S3-Based Backup/Restore for Elasticsearch

Updates: 9-Sep-2016

support for AWS managed Elasticsearch service

check out the aws-ES-service branch
sign all ES HTTP requests with an appropriate IAM Role via AWS4Auth... based on the standard way to do this in the Python-Elasticsearch Client

support for Elastic.co Cloud's managed Elasticsearch service

check out the elastic.co branch
pass Shield auth credentials via http basic auth

Summary

The es-s3-snapshot utility can be used to backup and restore Elasticsearch (ES) indices from any ES node/cluster to another ES node/cluster.

Backups are stored as ES snapshots in an Amazon AWS S3 bucket.

The utility uses Elasticsearch's in-built Snapshot and Restore API. The standard Elasticsearch AWS Cloud Plugin permits use of an S3 bucket for the ES snapshot repository.

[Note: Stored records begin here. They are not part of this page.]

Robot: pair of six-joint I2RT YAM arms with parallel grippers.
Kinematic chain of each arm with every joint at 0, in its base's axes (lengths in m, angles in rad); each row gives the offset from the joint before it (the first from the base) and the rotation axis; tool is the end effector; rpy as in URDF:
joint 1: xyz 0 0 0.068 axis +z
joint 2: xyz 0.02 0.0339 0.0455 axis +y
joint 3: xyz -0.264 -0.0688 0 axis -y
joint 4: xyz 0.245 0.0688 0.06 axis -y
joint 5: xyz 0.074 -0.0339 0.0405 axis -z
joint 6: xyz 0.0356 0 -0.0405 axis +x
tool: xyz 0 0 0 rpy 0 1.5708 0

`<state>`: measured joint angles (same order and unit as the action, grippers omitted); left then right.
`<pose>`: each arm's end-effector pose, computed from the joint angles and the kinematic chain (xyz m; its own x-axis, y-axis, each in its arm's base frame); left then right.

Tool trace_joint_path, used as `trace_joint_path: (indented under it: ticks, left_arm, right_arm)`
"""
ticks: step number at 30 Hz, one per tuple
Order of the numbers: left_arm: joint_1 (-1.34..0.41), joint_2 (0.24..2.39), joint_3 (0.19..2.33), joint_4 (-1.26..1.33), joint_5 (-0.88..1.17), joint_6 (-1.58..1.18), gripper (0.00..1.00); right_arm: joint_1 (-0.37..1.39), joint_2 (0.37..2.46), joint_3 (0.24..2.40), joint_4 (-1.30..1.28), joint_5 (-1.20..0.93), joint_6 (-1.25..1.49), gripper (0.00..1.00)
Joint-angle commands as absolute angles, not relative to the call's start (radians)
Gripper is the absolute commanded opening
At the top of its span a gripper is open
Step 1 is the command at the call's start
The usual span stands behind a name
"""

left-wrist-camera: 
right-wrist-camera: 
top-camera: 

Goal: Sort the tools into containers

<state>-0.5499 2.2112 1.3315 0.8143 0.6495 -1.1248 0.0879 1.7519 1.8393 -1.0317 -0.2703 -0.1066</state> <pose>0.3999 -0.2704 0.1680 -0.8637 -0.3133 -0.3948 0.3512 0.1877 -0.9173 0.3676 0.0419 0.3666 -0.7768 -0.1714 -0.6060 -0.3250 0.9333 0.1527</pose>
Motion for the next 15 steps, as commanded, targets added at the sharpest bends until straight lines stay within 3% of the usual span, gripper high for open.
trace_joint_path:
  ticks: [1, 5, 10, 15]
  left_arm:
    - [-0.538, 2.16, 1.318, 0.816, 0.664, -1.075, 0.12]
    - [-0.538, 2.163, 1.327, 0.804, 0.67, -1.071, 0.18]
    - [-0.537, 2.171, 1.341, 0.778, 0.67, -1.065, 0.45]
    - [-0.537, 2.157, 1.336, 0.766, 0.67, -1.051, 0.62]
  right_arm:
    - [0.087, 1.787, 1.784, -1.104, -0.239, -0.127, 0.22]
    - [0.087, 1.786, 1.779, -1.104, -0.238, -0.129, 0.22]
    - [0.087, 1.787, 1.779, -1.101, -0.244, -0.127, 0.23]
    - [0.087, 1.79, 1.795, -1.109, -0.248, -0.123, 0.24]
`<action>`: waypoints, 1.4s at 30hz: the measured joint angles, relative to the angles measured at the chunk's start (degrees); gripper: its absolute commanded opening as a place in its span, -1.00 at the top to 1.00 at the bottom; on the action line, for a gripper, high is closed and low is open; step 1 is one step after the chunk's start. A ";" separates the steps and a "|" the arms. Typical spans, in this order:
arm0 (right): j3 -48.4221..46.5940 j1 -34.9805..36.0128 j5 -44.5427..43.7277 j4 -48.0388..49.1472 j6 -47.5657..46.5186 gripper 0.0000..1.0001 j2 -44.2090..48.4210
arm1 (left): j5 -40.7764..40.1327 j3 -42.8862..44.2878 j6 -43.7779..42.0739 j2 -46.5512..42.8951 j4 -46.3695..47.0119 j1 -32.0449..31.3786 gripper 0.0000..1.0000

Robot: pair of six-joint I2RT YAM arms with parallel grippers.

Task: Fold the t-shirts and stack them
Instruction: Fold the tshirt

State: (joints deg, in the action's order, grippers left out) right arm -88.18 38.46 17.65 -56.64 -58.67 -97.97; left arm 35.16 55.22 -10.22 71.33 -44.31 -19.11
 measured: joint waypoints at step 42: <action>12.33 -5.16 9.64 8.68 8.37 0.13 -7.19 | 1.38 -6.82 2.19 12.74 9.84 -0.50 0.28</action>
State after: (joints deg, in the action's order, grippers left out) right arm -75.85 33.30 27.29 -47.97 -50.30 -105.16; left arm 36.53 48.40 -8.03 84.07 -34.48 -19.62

Why Use S3 for Elasticsearch Snapshots

S3 works great as an ES snapshot/backup store:

Durable backups: S3 has high durability and availability which is important for backups in general.
Backup size: S3 supports a maximum object size of 5TB which is more than sufficient for ES. Each ES snapshot is split into multiple small chunks which never hit the max object size. Hence S3 can be used to backup even huge indices.
Speed: With filesystem-based snapshots, if not using a shared/distributed file system such as NFS, you probably have to transmit the snapshot files over to the target ES cluster. This can take a long time if the snapshots are large and if there are several files. With S3 functioning as a "shared" snapshot repository, this is less of an issue.

Primary Use Case

You can take a snapshot of pre-specified ES indices from a source ES cluster and save the snapshot in S3. This is called backup mode.

This snapshot can then be used in restore mode to push the previously-S3-snapshotted data to a destination ES cluster. This is called restore mode.

All snapshots are kept in a pre-specified S3 bucket. The es-s3-snapshot utility does not perform file-system based snapshots.

Prerequisites and Setup

The utility depends on Python 2.7 and the standard Elasticsearch Python client library.

It also requires the Elasticsearch AWS Cloud Plugin to be installed on every node of both source and target ES clusters, otherwise you will see errors like this.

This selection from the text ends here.